Transcription factors link rhizobia, legumes

Scientists have identified two putative plant transcription factors that are essential links in the symbiosis of rhizobial bacteria and legumes, according to two reports in this week's Science. The transcription factors–GRAS family proteins NSP1 and NSP2–may play distinct yet cooperative roles in regulating the development of nodules on the plant roots where the nitrogen-fixing bacteria reside.

"The interesting aspect of this is that we have a couple of GRAS proteins here that are fairly well positioned in the signaling pathway with clear phenotypic effects," Michael Udvardi, of the Max Planck Institute of Molecular Plant Physiology, Golm, Germany, and coauthor of a Perspective accompanying the studies, told The Scientist.

Legumes initiate the symbiotic relationship between bacteria and plant by emitting flavonoid compounds that are recognized by the bacteria. Rhizobia then produce Nod factors, oligosaccharides that elicit dramatic alterations in the gene expression and metabolism of both organisms. In the past few years, scientists have identified genes for "the small set of key regulators"–including a Nod factor receptor and possible plastid cation channels–in the initial steps of symbiosis, according to Ton Bisseling at Wageningen University, the Netherlands, coauthor of one of the papers. But for the first time, researchers have identified players at the first step that is specific to the rhizobia/legume interaction—what the authors of the second paper call Nod factor response factors.

Previous studies had demonstrated that nsp1 and nsp2 mutants were unable to produce the burst of gene expression that usually follows Nod factor stimulation and calcium spiking in epidermal root cells. The two teams used map-based cloning in the model legume Medicago truncatula to identify genes encoding the putative transcription factors NSP1 and NSP2.

According to the reports, the findings were consistent with earlier evidence that related proteins in the GRAS family are known to regulate transcription in other plants and contain structural elements–including leucine-rich regions and homopolymeric stretches in the N-terminal region–often found in transcriptional regulators.

Using green fluorescence protein tagging, the authors found that NSP1 and NSP2 localized to the nucleus, where they compensated for the nodulation defects in nsp1 and nsp2 mutants. That placed the proteins near the nuclear calcium/calmodulin-dependent protein kinase (CCaMK), which is known to act upstream, and to potential DNA targets. The authors conclude that this localization implies roles in calcium transduction for NSP1, which is constitutively active, and for NSP2, which shifts to the nucleus from the nuclear envelope.

It will now be important to look for "interactions between key regulators," such as the genes "directly activated by NSP1 and 2" and the potential dimer interaction of the proteins, Bisseling said in an E-mail. According to Udvardi, the next steps in this research will also involve "deciphering the subsequent changes" in the plant's gene expression, which he said "is more difficult genetically because of pleiotropic effects downstream." The next wave of genetic tools–functional genomics approaches such as DNA profiling assays–will be crucial to complement classic methods, he said.

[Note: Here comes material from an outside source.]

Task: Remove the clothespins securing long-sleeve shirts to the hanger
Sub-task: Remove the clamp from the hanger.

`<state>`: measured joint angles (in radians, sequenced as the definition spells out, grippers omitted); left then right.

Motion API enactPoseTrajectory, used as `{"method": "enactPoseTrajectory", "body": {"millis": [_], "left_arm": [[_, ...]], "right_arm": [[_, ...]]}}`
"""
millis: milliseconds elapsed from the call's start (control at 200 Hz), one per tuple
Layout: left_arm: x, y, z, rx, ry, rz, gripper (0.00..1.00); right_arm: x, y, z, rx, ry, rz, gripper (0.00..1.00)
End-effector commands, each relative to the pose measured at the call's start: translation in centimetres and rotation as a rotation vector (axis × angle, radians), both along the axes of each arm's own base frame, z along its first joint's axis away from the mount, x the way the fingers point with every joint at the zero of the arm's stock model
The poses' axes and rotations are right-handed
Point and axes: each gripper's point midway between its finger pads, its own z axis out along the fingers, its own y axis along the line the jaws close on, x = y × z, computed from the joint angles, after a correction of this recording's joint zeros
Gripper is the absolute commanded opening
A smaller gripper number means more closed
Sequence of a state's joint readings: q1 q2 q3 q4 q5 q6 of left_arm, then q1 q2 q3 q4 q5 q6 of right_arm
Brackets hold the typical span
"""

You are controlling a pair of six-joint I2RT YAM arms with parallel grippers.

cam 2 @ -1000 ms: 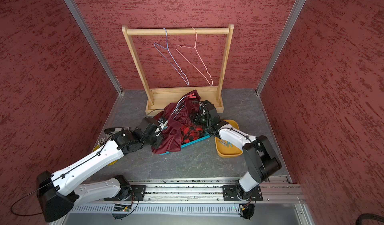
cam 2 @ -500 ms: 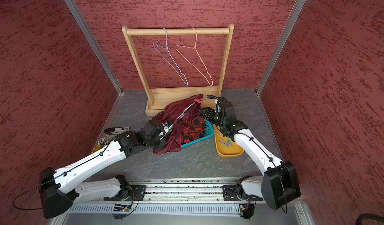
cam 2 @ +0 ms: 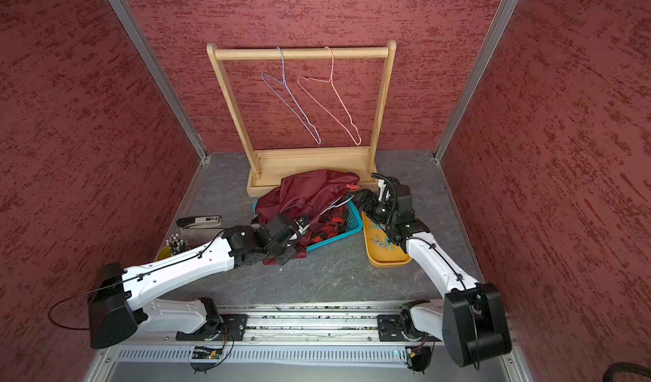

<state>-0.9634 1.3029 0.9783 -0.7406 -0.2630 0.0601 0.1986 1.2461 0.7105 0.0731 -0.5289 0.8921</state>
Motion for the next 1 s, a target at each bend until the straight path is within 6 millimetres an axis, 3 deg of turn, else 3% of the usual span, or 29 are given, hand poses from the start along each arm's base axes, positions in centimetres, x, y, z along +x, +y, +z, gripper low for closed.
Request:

Udvardi said the implications of the studies may go beyond legumes. Though legumes are the only plants that use rhizobia for their nitrogen fixing needs, 90% of land plants have been using part of the same signaling pathway for the past 460 million years to get help from arbuscular mycorrhizal fungi in obtaining phosphate and water from the soil, he said. And less than 20 million years ago, plant nematodes appropriated the same pathway elements to invade legumes.

According to David Bird of North Carolina State's Center for the Biology of Nematode Parasitism, who did not participate in this study, a paper he coauthored earlier this year suggests that these parasites may even have acquired genes directly from Rhizobia through horizontal transfer. The imminent completion of model legume genome sequencing projects–by this year or the next, according to Bird–mean that discoveries made here could quickly be transferable to other plant species, Udvardi said.